Consider switching to a more efficient compiler
Compilation performance of GCC and Clang can differ by a lot, e.g., GCC can require 2-4GB of RAM to compile C++ files generated by Spicy while Clang might only require 1-2GB. This can negatively impact performance if RAM becomes a bottleneck and forces process memory into slower swap, see also Tweak compilation parallelism. For this reason it can be worthwhile to switch to Clang to speed up compilation, especially during development.
Spicy utilizes the same compiler for compiling generated C++ files that was
used for compiling Spicy itself. Binary packages are most often built with a
system compiler so going down this path requires a custom build of Spicy (or
Zeek if Spicy comes bundled with it). You can query the compiler Spicy would
use with spicy-config
, e.g.,
$ spicy-config --cxx
/usr/bin/c++
# '/usr/bin/c++' corresponds to gcc-12.2.0-14 on this system.
$ /usr/bin/c++ --version
c++ (Debian 12.2.0-14) 12.2.0
Copyright (C) 2022 Free Software Foundation, Inc.
This is free software; see the source for copying conditions. There is NO
warranty; not even for MERCHANTABILITY or FITNESS FOR A PARTICULAR PURPOSE.

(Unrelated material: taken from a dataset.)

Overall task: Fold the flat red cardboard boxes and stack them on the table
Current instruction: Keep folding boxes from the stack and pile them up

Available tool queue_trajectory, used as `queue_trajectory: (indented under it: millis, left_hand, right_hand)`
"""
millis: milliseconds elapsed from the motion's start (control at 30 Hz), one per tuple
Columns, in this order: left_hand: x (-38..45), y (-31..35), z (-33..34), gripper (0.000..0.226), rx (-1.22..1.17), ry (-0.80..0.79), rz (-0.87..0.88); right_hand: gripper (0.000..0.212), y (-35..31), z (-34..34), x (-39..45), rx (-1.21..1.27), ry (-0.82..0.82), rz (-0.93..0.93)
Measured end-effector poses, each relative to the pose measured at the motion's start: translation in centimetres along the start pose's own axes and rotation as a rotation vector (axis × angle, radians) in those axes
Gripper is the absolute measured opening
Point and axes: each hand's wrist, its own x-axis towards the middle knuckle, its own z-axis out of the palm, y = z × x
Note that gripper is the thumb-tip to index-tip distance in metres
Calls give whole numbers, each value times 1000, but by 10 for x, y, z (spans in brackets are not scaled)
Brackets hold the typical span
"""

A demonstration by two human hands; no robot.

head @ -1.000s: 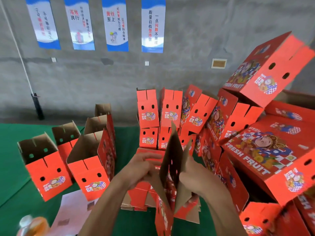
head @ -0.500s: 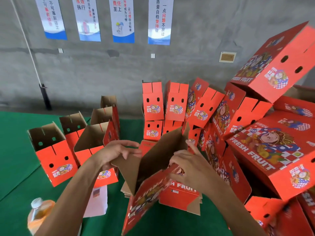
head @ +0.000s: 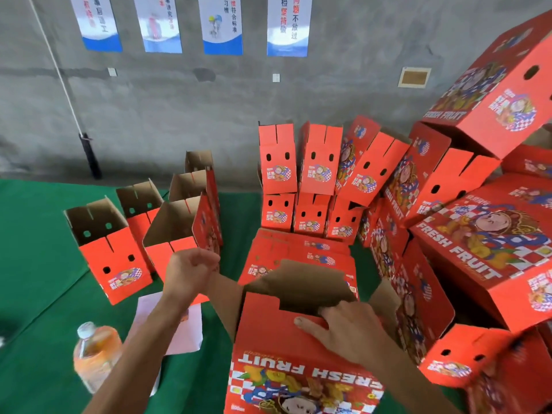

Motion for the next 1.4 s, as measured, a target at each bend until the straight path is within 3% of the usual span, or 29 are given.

To build Spicy with Clang instead configure its build with the following flags
$ ./configure --with-cxx-compiler=clang++ --with-c-compiler=clang --prefix=<MY CUSTOM PREFIX> <OTHER FLAGS>
To configure a Zeek build to use Clang set the CC
and CXX
environment
variables when making a clean build
# Environment variables only have an effect for a clean build.
$ rm -rf build
$ CXX=clang++ CC=clang ./configure --prefix=<MY CUSTOM PREFIX> <OTHER FLAGS>
After building and installing you should see a changed C++ compiler with
spicy-config --cxx
for your custom-built spicy-config
, e.g.,
$ spicy-config --cxx
clang++
Danger
While one can switch the compiler at runtime with the HILTI_CXX
environment variable it is not the right tool to switch between GCC and
Clang since the compilers can produce ABI-incompatible code. This will in
the best case lead to linker failures (worst case: parsers might behave
incorrectly at runtime).
Reduce number of imports required
By reducing the number of imports, i.e. source files, compilation from scratch will become faster. There is a tradeoff, as multiple files may allow for some incremental compilation if caching is used, and thus may speed up subsequent builds.